> _Information shown_:
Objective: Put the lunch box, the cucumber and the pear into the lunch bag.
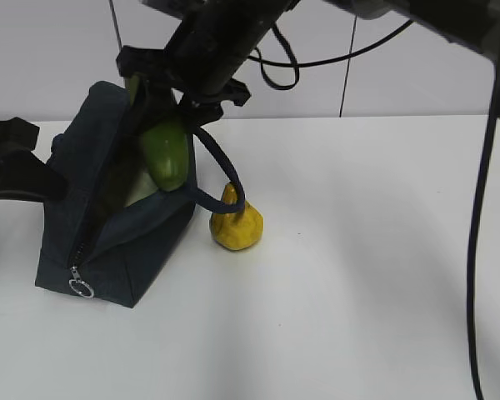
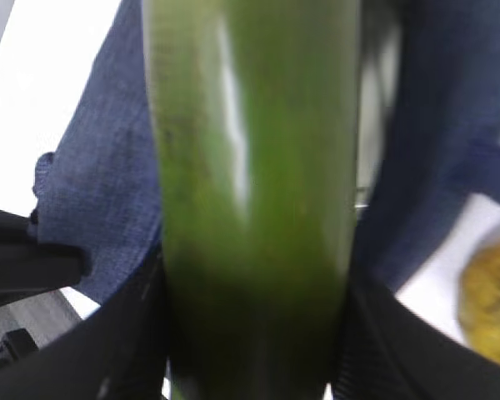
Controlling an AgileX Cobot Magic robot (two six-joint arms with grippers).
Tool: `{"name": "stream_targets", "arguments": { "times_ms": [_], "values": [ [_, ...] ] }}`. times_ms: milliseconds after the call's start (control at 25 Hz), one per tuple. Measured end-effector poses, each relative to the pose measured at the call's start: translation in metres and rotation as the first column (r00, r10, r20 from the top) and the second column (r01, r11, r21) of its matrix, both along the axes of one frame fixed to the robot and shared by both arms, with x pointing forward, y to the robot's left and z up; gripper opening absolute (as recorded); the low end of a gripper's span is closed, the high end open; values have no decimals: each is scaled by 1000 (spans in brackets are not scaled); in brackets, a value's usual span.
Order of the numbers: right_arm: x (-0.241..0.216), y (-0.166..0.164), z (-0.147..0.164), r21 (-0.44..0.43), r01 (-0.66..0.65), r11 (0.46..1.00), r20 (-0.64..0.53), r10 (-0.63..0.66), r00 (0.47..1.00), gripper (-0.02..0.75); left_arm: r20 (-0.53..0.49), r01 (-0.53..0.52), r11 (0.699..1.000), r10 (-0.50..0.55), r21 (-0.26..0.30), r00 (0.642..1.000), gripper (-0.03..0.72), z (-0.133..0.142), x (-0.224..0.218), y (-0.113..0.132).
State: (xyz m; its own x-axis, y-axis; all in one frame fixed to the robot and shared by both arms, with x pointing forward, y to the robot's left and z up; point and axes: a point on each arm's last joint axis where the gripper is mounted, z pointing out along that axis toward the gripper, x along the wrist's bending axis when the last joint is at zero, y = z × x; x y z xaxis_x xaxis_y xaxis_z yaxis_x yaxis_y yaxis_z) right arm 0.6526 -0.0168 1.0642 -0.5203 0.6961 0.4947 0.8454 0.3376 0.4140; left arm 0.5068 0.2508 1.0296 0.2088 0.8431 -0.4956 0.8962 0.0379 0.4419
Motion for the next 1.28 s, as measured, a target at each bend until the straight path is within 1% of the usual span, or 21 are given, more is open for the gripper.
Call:
{"name": "stream_targets", "arguments": {
  "times_ms": [200,320,480,680,720,880,960,1000,1160,1280],
  "values": [
    [2,19,-17,38,7,999,6,-7,1000,363,0,0,1000,0,0,1000,3,0,0,0],
    [7,21,-19,65,37,997,26,-39,999,379,0,0,1000,0,0,1000,3,0,0,0],
    [9,22,-25,62,48,997,13,-49,999,408,0,0,1000,0,0,1000,3,0,0,0],
    [8,22,-25,59,44,997,8,-45,999,442,0,0,1000,0,0,1000,3,0,0,0],
    [8,22,-25,60,47,997,5,-48,999,472,0,0,1000,0,0,1000,3,0,0,0],
    [8,22,-25,63,71,995,-16,-70,997,532,0,0,1000,0,0,1000,3,0,0,0],
    [8,22,-25,67,85,994,-23,-84,996,532,0,0,1000,0,0,1000,3,0,0,0],
    [9,23,-25,73,98,992,-26,-97,995,549,0,0,1000,0,0,1000,3,0,0,0],
    [10,23,-24,81,113,990,-26,-111,993,553,0,0,1000,0,0,1000,3,0,0,0],
    [12,22,-16,99,121,988,-9,-121,993,555,0,0,1000,0,0,1000,3,0,0,0]
  ]
}}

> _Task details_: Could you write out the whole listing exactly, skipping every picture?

> _Expected answer_:
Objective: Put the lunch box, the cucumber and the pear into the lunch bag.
Controlling an AgileX Cobot Magic robot (two six-joint arms with grippers).
Tool: `{"name": "stream_targets", "arguments": { "times_ms": [_], "values": [ [_, ...] ] }}`. times_ms: milliseconds after the call's start (control at 25 Hz), one per tuple. Measured end-effector poses, each relative to the pose measured at the call's start: translation in metres and rotation as the first column (r00, r10, r20 from the top) and the second column (r01, r11, r21) of its matrix, both along the axes of one frame fixed to the robot and shared by both arms, with x pointing forward, y to the robot's left and z up; gripper opening absolute (as recorded); the low end of a gripper's span is closed, the high end open; values have no decimals: each is scaled by 1000 (spans in brackets are not scaled); in brackets, a value's usual span.
Order of the numbers: right_arm: x (-0.241..0.216), y (-0.166..0.164), z (-0.147..0.164), r21 (-0.44..0.43), r01 (-0.66..0.65), r11 (0.46..1.00), r20 (-0.64..0.53), r10 (-0.63..0.66), r00 (0.47..1.00), gripper (-0.02..0.75); left_arm: r20 (-0.53..0.49), r01 (-0.53..0.52), r11 (0.699..1.000), r10 (-0.50..0.55), r21 (-0.26..0.30), r00 (0.642..1.000), gripper (-0.03..0.72), z (-0.133..0.142), x (-0.224..0.218), y (-0.113..0.132).
State: (xyz m; its own x-axis, y-axis; all in one frame fixed to the robot and shared by both arms, with x pointing forward, y to the robot's left and z up; point and axes: a point on each arm's last joint axis where the gripper is mounted, z pointing out along that axis toward the gripper, x along the wrist's bending axis when the last joint is at zero, y = z × x; x y z xaxis_x xaxis_y xaxis_z yaxis_x yaxis_y yaxis_z) right arm 0.6526 -0.0168 1.0642 -0.5203 0.6961 0.4947 0.8454 0.3376 0.4140; left arm 0.5068 0.2508 1.0296 0.2088 0.8431 -0.4956 0.8962 0.0379 0.4419
Motion for the next 1.28 s, as measured, a target at each bend until the straight path is within 1% of the usual span, or 21 are given, more is open for the gripper.
Call:
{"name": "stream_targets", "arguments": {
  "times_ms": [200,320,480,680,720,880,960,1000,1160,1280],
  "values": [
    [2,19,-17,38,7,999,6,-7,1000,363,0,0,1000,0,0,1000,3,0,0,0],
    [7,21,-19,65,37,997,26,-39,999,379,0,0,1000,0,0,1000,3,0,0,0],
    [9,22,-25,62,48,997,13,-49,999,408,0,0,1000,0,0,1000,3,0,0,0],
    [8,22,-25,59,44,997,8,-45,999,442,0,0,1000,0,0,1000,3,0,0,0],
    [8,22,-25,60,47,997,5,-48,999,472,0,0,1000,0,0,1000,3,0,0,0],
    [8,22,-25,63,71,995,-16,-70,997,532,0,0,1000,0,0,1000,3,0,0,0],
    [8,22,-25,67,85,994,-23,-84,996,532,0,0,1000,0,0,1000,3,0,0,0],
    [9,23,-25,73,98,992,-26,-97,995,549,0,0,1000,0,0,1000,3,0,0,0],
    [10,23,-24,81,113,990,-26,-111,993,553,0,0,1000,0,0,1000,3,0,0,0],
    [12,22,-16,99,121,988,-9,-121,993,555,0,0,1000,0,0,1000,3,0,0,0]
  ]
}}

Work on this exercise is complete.